Diário de borda em... Café pequeno

Continuo redator. Desempregado. Ando em itálico, assim, pendido pro lado. Antes parecia um “O”, de tão redondo. Hoje quem me vê solta um “ih!” de exclamação, porque é com um “I” que pareço. Um “I” em itálico, assim, fino e pendido pro lado feito a Torre de Pisa. Com a diferença de que ela é atração turística; eu, distração. Estou me acostumando a andar com a motocicleta da Ex-Fome Ado. O difícil é fazer curva para a esquerda – andar em itálico não é fácil. Mas o dono da pizzaria facilitou as coisas. Disse que eu só precisava entregar as pizzas pela redondeza, fazendo as curvas sempre para a direita. O sindicalista da empresa me criticou. Alegou que eu estava traindo a revolução. Apostei uma Coca-Cola que não era bem assim. Ele aceitou. E eu Perdi. Ele tomou o refrigerante contrariado. No final, soltou um grande e sonoro arroto, que ele jurou ter sido O Manifesto Comunista. Em arrotês. Fiquei com o pé atrás. Não sei se falei, mas estou sempre com um pé atrás. Mas dizem que isso é característico de quem anda. Troquei algumas bisnagas de cola por pacotes de sopa de letrinhas com o dono do mercadinho do bairro. Ele não entendeu quando apareci com o produto na loja. Eu expliquei que precisava descolar comida. E o estômago, que estava pregado nas costas há dias. A cola Kama era tão ruim, que outro dia, na falta de sopa, comi um pouquinho, e a infeliz até que descolou um pouco o meu estômago.

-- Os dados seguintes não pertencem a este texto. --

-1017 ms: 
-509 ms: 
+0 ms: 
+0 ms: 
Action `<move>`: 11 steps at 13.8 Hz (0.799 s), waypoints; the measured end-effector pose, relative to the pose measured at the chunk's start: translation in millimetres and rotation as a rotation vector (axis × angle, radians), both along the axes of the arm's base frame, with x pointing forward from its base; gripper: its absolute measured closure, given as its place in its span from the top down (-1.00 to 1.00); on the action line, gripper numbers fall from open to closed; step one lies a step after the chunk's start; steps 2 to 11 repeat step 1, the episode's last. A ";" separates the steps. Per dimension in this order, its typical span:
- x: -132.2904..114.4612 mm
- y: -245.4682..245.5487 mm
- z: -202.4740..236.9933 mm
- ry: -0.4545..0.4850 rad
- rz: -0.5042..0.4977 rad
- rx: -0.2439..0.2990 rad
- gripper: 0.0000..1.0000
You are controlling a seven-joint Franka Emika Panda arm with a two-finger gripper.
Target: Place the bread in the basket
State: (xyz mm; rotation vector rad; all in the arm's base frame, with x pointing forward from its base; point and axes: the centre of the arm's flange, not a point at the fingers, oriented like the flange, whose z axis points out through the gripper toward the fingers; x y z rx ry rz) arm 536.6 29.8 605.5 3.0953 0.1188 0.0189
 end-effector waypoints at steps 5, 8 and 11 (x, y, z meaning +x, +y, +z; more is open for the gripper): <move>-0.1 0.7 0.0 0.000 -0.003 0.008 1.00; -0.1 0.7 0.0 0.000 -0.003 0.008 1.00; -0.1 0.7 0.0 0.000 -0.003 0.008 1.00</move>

Depois de relutar muito, ele aceitou a troca, desde que eu criasse um anúncio para a sopa dele. Tasquei um “Sopa de Letrinhas Vó Gal. A, E, I, O, hummm!”. Ele me deu uns pacotes prestes a se vencerem. Eu aceitei, já estava acostumado a ser mal pago. Redator é o único na agência que faz trabalho de graça. Escrever é fácil, alega quem pede os favores. “Explique-me por escrito por que é fácil”, desafiei um deles, um dia. “Aí fica difícil”. Eu discordo de quem acha que escrever é fácil. Letras são valiosas. Eu nunca conheci um título de rentabilidade chamado Design do Tesouro, por exemplo. Mas chega de filosofar. Lembrei-me que descolei um novo freela – a cola está me dando sorte. “Café pequeno”, disse-me o cliente, para explicar a tarefa. E explicou: queria lançar um novo produto no mercado. Uma marca de café destinada à intelectualidade. “Café Kant. Filosofia pura e encorpada” foi tudo o que consegui. Ele gostou, mas me deu chá de cadeira. Estou até agora sem receber. Continuo com o pires na mão. E acabo de bater a cabeça na porta. Esta é a verdade. E a verdade dói.